Mon Jul 31 16:04:42 EDT 2017

Items of Interest

Various web links I found to be of interest recently.

  • Economics: The new astrology

    By fetishising mathematical models, economists turned economics into a highly paid pseudoscience

    Every economist I interviewed agreed that conflicts of interest were highly problematic for the scientific integrity of their field - but only tenured ones were willing to go on the record. 'In economics and finance, if I'm trying to decide whether I'm going to write something favourable or unfavourable to bankers, well, if it's favourable that might get me a dinner in Manhattan with movers and shakers,' Pfleiderer said to me. "I've written articles that wouldn't curry favour with bankers but I did that when I had tenure."
    ...
    Economists who rationalise their discipline's value can be convincing, especially with prestige and mathiness on their side. But there's no reason to keep believing them. The pejorative verb 'rationalise' itself warns of mathiness, reminding us that we often deceive each other by making prior convictions, biases and ideological positions look 'rational', a word that confuses truth with mathematical reasoning. To be rational is, simply, to think in ratios, like the ratios that govern the geometry of the stars. Yet when mathematical theory is the ultimate arbiter of truth, it becomes difficult to see the difference between science and pseudoscience. The result is people like the judge in Evangeline Adams's trial, or the Son of Heaven in ancient China, who trust the mathematical exactitude of theories without considering their performance - that is, who confuse math with science, rationality with reality.

  • No, Seattle's $15 Minimum Wage Is Not Hurting Workers

    Contrary to what one unrepresentative study found, the city's workers are actually benefiting from the wage hike.

    There are, of course, naysayers. A recent University of Washington study argued that Seattle's wage hike would actually hurt workers overall because an hourly increase would be offset by a reduction of workers' hours and decreased employment. But IRLE researchers and others challenged that study as excessively limited in scope, based on an unrepresentative sample of workers. The Berkeley researchers contend that their analysis focuses on material impacts in a more representative sector.

    Probably an example of how one's politics can influence your conclusions.

  • The weird power of the placebo effect, explained

    Belief is the oldest medicine known to man.

      The family of placebo effects ranges from the common sense to some head scratchers.

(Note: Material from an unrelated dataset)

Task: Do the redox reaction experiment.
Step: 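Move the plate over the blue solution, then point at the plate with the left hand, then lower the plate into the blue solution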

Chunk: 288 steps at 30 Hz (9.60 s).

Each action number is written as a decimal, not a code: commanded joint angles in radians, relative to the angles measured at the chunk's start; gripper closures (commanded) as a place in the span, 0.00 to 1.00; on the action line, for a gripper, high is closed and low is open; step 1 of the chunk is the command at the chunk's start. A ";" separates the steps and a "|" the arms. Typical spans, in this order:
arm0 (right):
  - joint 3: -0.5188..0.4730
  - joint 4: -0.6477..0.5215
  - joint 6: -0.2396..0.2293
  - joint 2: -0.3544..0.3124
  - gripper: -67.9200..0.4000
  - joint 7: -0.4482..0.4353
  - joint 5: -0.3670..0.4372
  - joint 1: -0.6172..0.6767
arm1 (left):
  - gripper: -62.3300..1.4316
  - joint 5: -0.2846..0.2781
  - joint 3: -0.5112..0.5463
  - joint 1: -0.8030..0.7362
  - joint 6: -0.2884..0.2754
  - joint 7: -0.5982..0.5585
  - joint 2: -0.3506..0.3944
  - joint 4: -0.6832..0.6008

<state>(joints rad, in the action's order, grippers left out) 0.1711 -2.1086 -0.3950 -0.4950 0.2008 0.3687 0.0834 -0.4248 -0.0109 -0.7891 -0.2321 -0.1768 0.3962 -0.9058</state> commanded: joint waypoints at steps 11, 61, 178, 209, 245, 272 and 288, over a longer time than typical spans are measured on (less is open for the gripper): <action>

    1. Regression to the mean
      When people first go to a doctor or start on a clinical trial, their symptoms might be particularly bad (why else would they have sought treatment?). But in the natural course of an illness, symptoms may get better all on their own. In depression clinical studies, for instance, researchers find around one-third of patients get better without drugs or placebo.
    2. Confirmation bias
      A patient may hope to get better when they're in treatment, so they will change their focus. They'll pay closer attention to signs that they're getting better and ignore signs that they're getting worse.
    3. Expectations and learning
      ... So awareness that you're being given something that's supposed to relieve pain seems to impact perception of it working.
      ... The research also suggests that fake surgeries - where doctors make some incisions but don't actually change anything - are an even stronger placebo than pills.
      ... The research also suggests that fake surgeries - where doctors make some incisions but don't actually change anything - are an even stronger placebo than pills.
      ... There is such thing as the nocebo effect: where negative expectations make people feel worse.
    4. Pharmacological conditioning
      For instance, Colloca has found that individual neurons in the brains of patients with Parkinson's disease will still respond to placebos as though they are actual anti-Parkinson's drugs after such conditioning has taken place.
    5. Social learning
      When study participants see another patient get relief from a placebo treatment they have a greater placebo response.
    6. A human connection
      ... The warm, friendly acupuncturist was able to produce better relief of symptoms.
      ... This may be the least-understood component of placebo: It's not just about pills. It's about the environment a pill is taken in. It's about the person who gave it to you - and the rituals and encounters associated with them.
    Also see Surgery Is One Hell Of A Placebo about sham surgery.
  • The Myth of Drug Expiration Dates

    Hospitals and pharmacies are required to toss expired drugs, no matter how expensive or vital. Meanwhile the FDA has long known that many remain safe and potent for years longer.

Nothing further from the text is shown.